### Work task
Look below for the line containing "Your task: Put" and the line containing "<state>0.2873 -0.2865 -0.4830"; repeat exactly those two lines and all lines between them, and nothing else.
(Beginning of Material for this exercise)
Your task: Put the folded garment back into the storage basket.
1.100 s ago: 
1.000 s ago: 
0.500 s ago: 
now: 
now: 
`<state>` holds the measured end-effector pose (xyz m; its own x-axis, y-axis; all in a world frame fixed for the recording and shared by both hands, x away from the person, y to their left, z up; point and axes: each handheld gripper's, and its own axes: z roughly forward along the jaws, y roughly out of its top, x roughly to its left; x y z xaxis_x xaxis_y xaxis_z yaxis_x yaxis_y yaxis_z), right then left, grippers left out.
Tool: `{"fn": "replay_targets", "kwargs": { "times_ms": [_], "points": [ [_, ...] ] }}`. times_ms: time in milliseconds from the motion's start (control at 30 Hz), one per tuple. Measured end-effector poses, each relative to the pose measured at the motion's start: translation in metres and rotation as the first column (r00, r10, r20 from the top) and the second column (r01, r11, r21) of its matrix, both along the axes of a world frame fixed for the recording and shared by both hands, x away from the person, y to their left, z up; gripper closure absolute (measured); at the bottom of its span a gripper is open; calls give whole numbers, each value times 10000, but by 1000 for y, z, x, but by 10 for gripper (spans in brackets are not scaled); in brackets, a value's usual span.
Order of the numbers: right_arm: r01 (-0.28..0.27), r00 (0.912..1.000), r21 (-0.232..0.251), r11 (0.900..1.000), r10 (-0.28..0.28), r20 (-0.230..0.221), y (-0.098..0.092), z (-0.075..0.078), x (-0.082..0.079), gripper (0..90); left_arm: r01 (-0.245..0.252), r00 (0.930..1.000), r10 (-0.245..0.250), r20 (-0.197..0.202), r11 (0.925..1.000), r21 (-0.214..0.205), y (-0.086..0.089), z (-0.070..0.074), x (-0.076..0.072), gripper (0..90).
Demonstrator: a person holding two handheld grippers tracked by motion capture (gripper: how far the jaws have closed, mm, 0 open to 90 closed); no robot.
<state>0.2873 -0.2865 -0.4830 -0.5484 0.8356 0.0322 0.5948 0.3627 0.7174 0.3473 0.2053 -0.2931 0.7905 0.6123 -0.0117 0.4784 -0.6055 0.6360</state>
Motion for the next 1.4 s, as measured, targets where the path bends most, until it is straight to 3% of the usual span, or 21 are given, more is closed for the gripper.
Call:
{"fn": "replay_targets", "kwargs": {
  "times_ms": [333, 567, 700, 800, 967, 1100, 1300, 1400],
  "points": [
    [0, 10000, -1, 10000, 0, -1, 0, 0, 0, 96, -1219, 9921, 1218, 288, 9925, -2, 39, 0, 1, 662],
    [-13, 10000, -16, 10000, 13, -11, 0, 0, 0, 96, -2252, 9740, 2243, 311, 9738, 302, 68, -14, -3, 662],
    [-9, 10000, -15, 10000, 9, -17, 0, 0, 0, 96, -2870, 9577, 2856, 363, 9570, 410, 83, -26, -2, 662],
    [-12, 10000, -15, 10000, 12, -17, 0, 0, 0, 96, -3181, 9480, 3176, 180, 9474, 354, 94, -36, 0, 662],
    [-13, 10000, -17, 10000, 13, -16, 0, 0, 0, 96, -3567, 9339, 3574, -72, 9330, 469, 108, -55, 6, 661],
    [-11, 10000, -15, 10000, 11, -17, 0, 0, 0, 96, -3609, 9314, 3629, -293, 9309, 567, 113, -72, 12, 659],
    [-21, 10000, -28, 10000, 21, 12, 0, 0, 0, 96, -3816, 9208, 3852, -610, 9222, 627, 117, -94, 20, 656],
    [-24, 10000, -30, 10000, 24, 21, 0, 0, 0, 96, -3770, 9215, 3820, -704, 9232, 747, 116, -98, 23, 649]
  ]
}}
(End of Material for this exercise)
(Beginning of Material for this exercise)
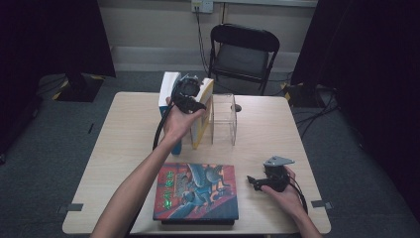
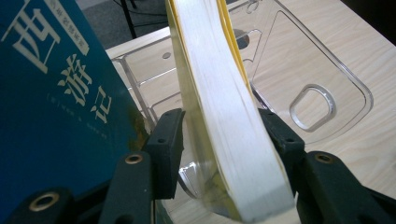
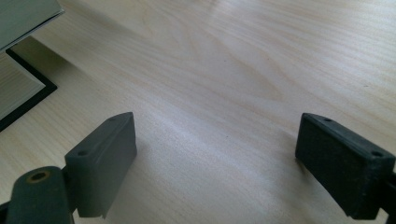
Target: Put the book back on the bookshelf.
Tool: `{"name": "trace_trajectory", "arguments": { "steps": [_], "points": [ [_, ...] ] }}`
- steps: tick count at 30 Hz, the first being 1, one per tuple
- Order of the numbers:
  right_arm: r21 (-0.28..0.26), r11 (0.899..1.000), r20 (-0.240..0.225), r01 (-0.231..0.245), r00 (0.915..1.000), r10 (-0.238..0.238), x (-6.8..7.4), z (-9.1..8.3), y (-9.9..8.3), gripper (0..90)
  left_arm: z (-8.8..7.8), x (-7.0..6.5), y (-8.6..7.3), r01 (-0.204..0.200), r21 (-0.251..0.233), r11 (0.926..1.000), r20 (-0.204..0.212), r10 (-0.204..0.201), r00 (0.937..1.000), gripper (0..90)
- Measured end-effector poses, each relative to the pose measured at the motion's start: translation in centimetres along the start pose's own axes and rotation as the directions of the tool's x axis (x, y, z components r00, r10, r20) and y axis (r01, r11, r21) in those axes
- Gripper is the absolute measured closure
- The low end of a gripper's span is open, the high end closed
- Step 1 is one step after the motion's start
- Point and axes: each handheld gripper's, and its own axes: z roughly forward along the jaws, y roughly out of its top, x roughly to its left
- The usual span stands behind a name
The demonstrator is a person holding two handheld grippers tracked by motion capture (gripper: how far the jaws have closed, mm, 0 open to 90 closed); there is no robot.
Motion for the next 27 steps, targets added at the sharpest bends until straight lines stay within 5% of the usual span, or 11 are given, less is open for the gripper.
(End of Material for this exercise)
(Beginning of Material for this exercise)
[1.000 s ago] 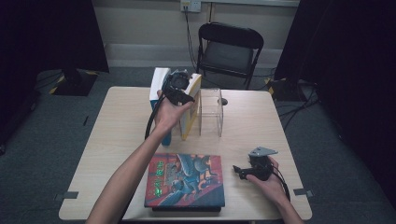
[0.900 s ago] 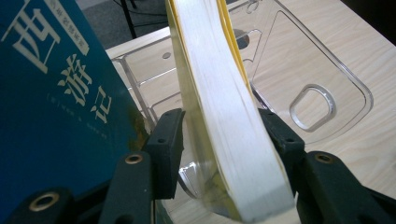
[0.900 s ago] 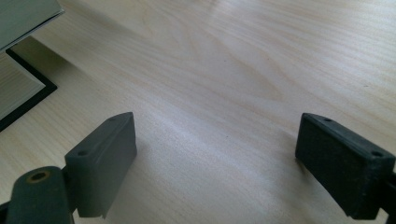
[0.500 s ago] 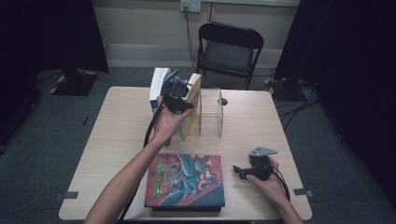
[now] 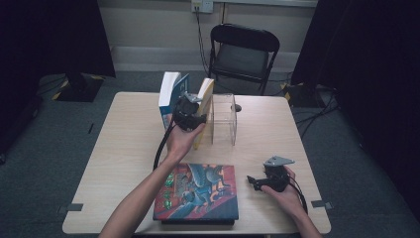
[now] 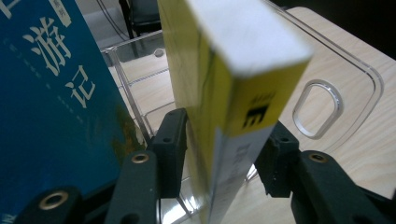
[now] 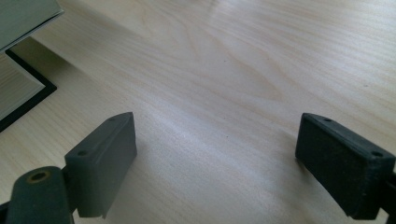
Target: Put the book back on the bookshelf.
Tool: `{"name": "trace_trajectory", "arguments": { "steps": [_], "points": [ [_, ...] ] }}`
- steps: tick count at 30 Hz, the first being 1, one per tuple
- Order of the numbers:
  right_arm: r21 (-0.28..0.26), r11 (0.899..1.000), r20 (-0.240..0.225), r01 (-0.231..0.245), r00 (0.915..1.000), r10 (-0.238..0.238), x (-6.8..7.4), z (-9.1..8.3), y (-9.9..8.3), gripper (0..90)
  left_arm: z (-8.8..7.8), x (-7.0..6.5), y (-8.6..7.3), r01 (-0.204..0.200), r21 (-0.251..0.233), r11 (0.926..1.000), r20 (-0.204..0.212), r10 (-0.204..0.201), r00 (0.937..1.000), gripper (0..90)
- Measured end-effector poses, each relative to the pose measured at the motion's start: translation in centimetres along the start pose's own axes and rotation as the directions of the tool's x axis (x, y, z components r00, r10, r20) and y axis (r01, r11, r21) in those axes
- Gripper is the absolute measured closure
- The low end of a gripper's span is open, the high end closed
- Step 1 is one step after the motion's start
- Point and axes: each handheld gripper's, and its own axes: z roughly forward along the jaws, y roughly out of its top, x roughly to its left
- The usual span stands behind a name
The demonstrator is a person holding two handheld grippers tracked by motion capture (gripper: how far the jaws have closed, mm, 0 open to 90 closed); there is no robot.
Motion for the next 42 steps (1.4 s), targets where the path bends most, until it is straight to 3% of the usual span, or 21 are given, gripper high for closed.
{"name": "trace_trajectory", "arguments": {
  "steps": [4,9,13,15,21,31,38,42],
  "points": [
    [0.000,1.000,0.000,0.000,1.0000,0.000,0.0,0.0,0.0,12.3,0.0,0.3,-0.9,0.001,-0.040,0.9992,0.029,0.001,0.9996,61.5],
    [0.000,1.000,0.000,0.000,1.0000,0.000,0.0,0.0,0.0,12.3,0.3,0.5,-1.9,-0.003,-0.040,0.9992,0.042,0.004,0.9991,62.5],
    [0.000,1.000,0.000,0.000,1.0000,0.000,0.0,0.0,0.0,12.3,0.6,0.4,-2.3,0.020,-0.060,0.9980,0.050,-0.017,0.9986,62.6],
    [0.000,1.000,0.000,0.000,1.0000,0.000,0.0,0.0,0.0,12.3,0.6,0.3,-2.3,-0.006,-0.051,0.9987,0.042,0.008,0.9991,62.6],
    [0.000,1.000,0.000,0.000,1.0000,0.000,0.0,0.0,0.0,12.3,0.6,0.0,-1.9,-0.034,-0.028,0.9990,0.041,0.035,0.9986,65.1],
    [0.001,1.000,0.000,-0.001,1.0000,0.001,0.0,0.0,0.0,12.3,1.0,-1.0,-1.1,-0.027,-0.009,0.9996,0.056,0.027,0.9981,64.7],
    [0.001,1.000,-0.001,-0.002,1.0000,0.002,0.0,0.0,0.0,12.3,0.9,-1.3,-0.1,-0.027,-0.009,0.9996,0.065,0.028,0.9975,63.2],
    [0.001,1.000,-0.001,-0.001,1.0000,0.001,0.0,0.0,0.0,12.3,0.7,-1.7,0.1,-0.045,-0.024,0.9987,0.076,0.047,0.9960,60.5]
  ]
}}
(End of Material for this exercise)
### Answer to this problem
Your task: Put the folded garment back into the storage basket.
1.100 s ago: 
1.000 s ago: 
0.500 s ago: 
now: 
now: 
`<state>` holds the measured end-effector pose (xyz m; its own x-axis, y-axis; all in a world frame fixed for the recording and shared by both hands, x away from the person, y to their left, z up; point and axes: each handheld gripper's, and its own axes: z roughly forward along the jaws, y roughly out of its top, x roughly to its left; x y z xaxis_x xaxis_y xaxis_z yaxis_x yaxis_y yaxis_z), right then left, grippers left out.
Tool: `{"fn": "replay_targets", "kwargs": { "times_ms": [_], "points": [ [_, ...] ] }}`. times_ms: time in milliseconds from the motion's start (control at 30 Hz), one per tuple. Measured end-effector poses, each relative to the pose measured at the motion's start: translation in metres and rotation as the first column (r00, r10, r20 from the top) and the second column (r01, r11, r21) of its matrix, both along the axes of a world frame fixed for the recording and shared by both hands, x away from the person, y to their left, z up; gripper closure absolute (measured); at the bottom of its span a gripper is open; calls give whole numbers, each value times 10000, but by 1000 for y, z, x, but by 10 for gripper (spans in brackets are not scaled); in brackets, a value's usual span.
Order of the numbers: right_arm: r01 (-0.28..0.27), r00 (0.912..1.000), r21 (-0.232..0.251), r11 (0.900..1.000), r10 (-0.28..0.28), r20 (-0.230..0.221), y (-0.098..0.092), z (-0.075..0.078), x (-0.082..0.079), gripper (0..90); left_arm: r01 (-0.245..0.252), r00 (0.930..1.000), r10 (-0.245..0.250), r20 (-0.197..0.202), r11 (0.925..1.000), r21 (-0.214..0.205), y (-0.086..0.089), z (-0.070..0.074), x (-0.076..0.072), gripper (0..90).
Demonstrator: a person holding two handheld grippers tracked by motion capture (gripper: how far the jaws have closed, mm, 0 open to 90 closed); no robot.
<state>0.2873 -0.2865 -0.4830 -0.5484 0.8356 0.0322 0.5948 0.3627 0.7174 0.3473 0.2053 -0.2931 0.7905 0.6123 -0.0117 0.4784 -0.6055 0.6360</state>

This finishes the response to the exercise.